== TASK ==
If a line in the entries contains the word "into", list it.

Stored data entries
>>>

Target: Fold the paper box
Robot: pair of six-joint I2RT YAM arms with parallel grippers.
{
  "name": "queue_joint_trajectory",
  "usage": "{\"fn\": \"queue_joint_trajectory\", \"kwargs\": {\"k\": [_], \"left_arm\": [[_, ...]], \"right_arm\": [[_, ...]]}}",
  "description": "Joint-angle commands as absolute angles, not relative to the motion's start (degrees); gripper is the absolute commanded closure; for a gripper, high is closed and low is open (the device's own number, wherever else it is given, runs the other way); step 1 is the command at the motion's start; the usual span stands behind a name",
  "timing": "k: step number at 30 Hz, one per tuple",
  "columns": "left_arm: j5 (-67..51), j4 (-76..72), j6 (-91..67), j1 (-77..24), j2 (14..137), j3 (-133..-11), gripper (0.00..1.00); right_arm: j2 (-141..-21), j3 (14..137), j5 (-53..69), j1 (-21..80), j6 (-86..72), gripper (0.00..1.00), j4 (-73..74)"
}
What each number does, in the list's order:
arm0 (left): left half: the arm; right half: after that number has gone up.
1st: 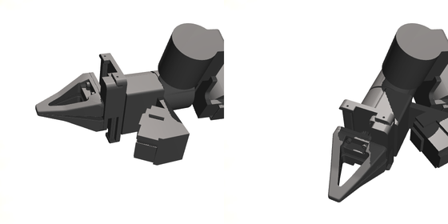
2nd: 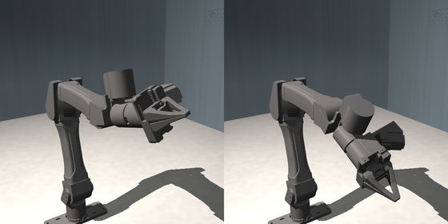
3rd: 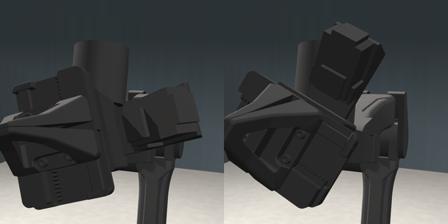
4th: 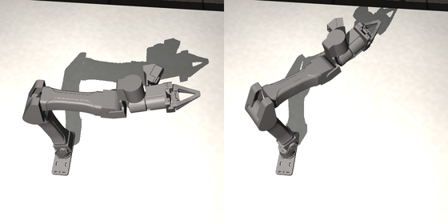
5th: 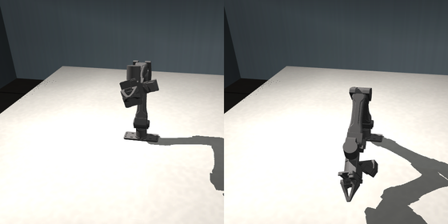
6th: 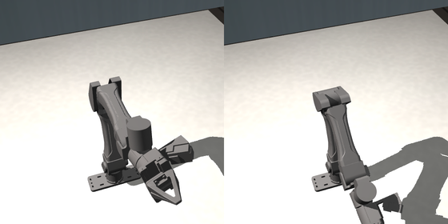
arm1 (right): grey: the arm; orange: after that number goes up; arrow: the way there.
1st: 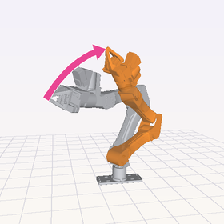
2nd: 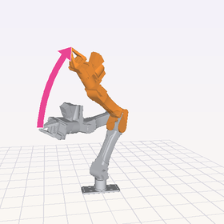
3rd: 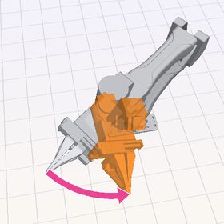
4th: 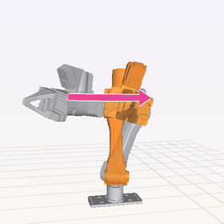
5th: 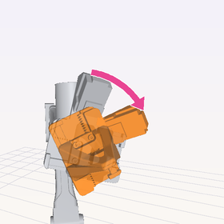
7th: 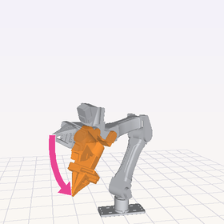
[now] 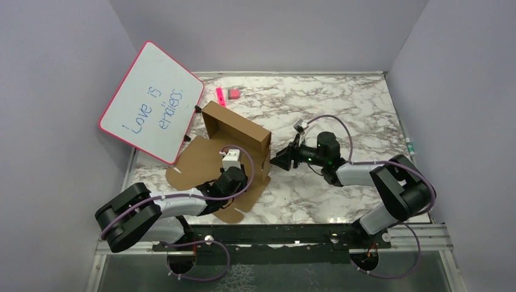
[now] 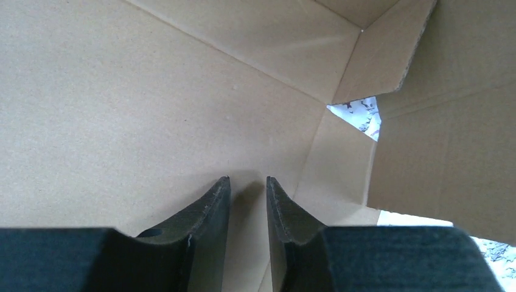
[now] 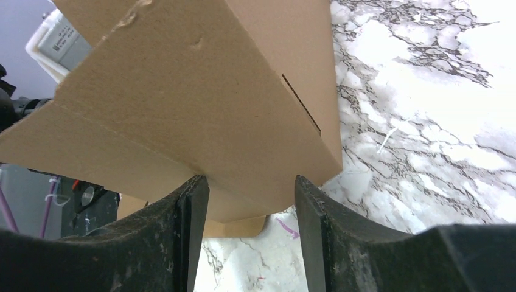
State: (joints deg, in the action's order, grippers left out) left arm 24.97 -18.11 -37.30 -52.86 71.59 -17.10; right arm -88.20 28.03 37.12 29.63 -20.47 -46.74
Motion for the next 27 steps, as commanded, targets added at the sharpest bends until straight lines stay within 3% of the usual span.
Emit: {"fn": "queue_joint_trajectory", "kwargs": {"k": [1, 27], "left_arm": [[21.65, -16.89, -37.68, -52.64, 73.54, -17.91, 0.72], [13.74, -21.14, -38.08, -53.51, 73.23, -16.26, 0.78]], "right_arm": [[-90.89, 30.13, 36.35, 31.34, -17.94, 0.39, -51.0], [-99.43, 32.63, 11.86, 41.54, -11.64, 0.22, -66.83]]}}
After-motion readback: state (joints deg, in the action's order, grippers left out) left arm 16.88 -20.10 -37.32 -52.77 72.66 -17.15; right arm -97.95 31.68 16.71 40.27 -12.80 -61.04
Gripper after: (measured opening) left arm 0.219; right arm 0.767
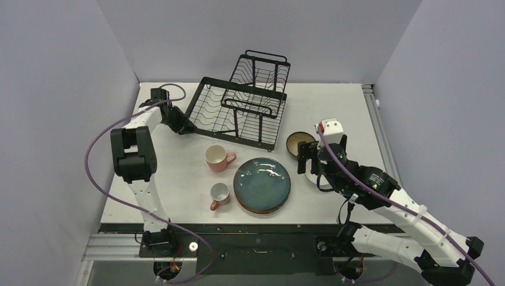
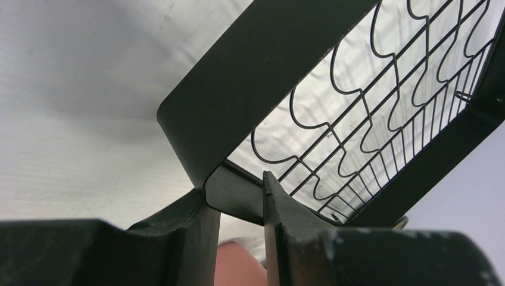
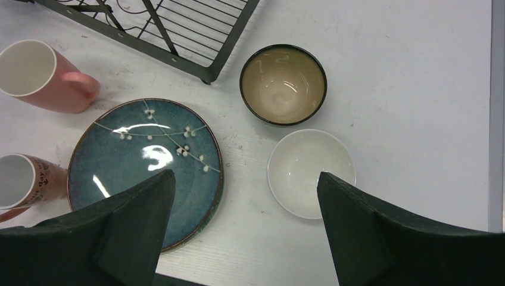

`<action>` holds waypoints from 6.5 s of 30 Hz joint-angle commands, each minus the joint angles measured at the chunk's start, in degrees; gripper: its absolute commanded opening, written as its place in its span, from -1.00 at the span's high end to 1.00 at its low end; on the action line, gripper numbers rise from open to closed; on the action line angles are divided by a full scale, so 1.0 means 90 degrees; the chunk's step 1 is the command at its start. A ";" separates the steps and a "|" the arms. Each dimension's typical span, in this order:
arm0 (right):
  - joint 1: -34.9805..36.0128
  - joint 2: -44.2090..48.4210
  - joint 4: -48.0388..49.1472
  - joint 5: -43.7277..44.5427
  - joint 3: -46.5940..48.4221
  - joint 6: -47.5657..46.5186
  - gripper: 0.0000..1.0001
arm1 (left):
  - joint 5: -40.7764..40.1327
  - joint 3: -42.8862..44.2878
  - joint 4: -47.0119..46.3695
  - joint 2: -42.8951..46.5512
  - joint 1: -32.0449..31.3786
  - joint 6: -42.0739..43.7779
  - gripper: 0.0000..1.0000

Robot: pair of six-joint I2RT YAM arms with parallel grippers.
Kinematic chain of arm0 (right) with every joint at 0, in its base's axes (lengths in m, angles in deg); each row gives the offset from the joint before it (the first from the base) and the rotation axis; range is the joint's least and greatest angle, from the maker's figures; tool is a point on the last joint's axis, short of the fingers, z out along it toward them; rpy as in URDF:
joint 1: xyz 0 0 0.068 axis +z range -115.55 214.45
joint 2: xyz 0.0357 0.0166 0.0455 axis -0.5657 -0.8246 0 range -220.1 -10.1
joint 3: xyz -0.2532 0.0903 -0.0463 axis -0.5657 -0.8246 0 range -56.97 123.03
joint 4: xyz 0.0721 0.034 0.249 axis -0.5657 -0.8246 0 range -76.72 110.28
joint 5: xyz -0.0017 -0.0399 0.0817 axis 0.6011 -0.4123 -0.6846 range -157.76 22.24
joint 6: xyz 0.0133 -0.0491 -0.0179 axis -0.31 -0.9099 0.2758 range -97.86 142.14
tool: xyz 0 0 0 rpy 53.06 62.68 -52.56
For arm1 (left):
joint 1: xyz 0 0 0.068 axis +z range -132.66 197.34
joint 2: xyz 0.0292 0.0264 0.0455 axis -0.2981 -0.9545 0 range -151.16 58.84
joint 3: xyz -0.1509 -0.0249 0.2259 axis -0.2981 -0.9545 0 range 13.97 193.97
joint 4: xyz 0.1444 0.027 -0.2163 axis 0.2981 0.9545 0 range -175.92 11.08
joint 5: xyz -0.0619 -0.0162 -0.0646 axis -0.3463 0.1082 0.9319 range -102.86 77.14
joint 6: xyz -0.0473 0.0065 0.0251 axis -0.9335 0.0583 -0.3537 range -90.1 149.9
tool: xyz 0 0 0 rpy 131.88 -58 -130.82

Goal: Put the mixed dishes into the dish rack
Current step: Move the dish rack to the center of the board, then move the cup to the center of the board.

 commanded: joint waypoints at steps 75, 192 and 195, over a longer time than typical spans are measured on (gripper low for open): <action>0.0191 0.0196 -0.0197 -0.0041 -0.0568 0.0523 -0.66 | -0.1181 -0.1277 0.0634 0.3259 -0.1021 0.2358 -0.32; -0.0361 -0.2402 0.1440 -0.1840 -0.1275 0.2095 0.01 | 0.0809 -0.4562 -0.0764 0.7573 -0.3599 0.2413 -0.57; -0.0361 -0.2489 0.1543 -0.1944 -0.1353 0.1979 0.03 | 0.0497 -0.4587 -0.0810 0.7470 -0.3881 0.2188 -0.56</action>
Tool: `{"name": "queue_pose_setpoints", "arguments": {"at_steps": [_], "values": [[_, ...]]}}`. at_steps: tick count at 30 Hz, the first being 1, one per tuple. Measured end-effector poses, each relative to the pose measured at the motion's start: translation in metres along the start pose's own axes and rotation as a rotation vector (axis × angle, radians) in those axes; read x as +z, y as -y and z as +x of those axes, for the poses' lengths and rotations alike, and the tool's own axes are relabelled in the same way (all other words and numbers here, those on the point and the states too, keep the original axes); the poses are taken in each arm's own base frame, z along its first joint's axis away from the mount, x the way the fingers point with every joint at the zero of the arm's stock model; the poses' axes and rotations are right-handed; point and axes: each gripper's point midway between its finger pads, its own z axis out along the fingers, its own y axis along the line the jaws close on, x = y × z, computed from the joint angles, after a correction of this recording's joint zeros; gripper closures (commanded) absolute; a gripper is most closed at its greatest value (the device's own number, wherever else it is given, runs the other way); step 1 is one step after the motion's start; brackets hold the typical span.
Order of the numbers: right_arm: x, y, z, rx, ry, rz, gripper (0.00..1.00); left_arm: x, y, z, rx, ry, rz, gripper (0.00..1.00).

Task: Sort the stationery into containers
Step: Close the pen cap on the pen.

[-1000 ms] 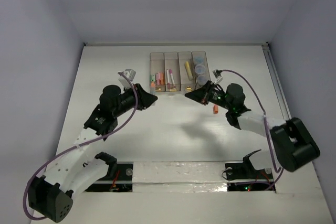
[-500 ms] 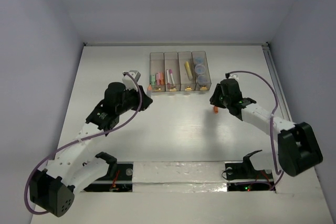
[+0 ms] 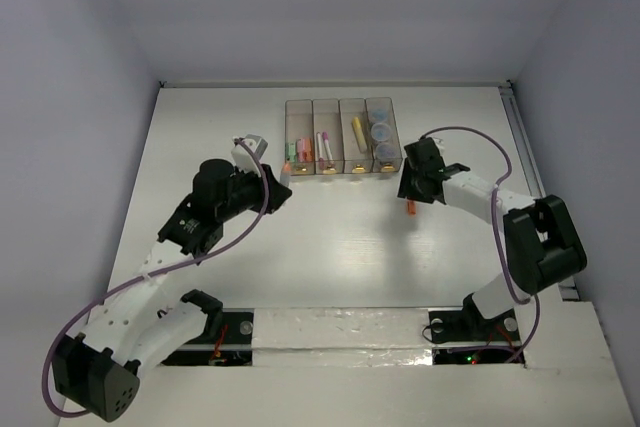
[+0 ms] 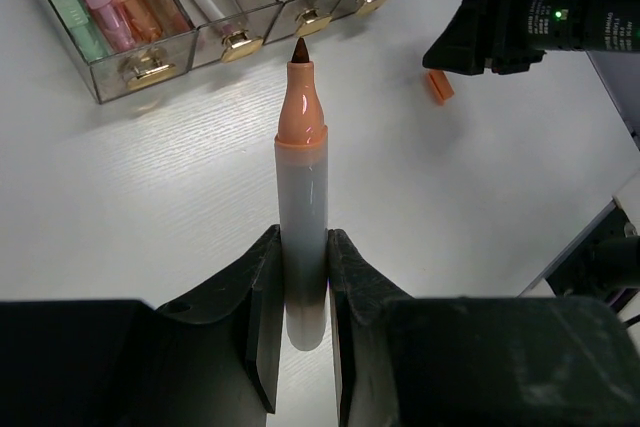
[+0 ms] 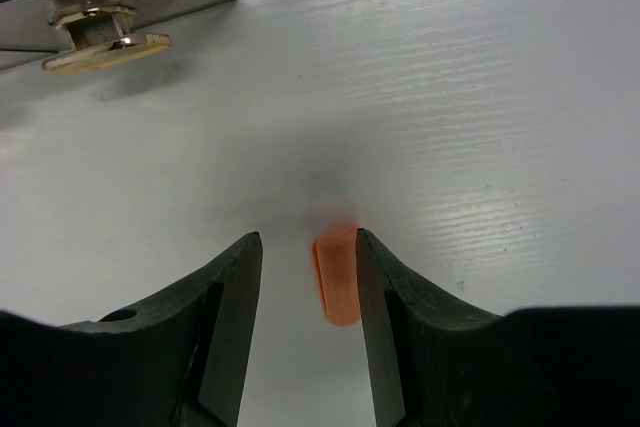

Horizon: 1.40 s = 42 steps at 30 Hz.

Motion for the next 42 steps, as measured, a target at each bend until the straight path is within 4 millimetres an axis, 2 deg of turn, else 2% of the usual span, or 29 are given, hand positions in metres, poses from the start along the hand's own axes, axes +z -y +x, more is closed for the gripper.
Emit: {"name": "queue_pose_setpoints", "arguments": {"at_steps": [7,13,20,28,30,35,38,40,42], "values": [[0.012,0.005,0.012,-0.034,-0.087,0.055,0.57,-0.005,0.006,-0.003,0.015,0.013,0.029,1.00],[0.011,0.012,0.023,-0.064,-0.151,0.097,0.62,-0.009,0.010,-0.006,0.027,0.030,0.044,1.00],[0.009,0.014,0.023,-0.080,-0.173,0.111,0.74,-0.015,0.015,-0.011,0.040,0.052,0.057,1.00],[0.010,0.014,0.022,-0.080,-0.172,0.109,0.97,-0.016,0.017,-0.011,0.045,0.054,0.065,1.00],[0.009,0.013,0.022,-0.075,-0.173,0.100,0.97,-0.016,0.017,-0.011,0.045,0.054,0.065,1.00],[-0.002,0.006,0.024,-0.050,-0.140,0.008,1.00,-0.015,0.017,-0.010,0.044,0.052,0.064,1.00],[-0.017,-0.010,0.018,-0.016,-0.076,-0.119,0.99,-0.015,0.017,-0.010,0.043,0.051,0.064,1.00],[-0.026,-0.023,0.012,0.005,-0.034,-0.213,0.94,-0.013,0.016,-0.009,0.041,0.044,0.064,1.00],[-0.029,-0.034,0.008,0.016,-0.019,-0.267,0.93,-0.011,0.015,-0.006,0.038,0.030,0.062,1.00]]}}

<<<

== EXERCISE RESPONSE ==
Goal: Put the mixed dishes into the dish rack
Task: Sort the stationery into containers

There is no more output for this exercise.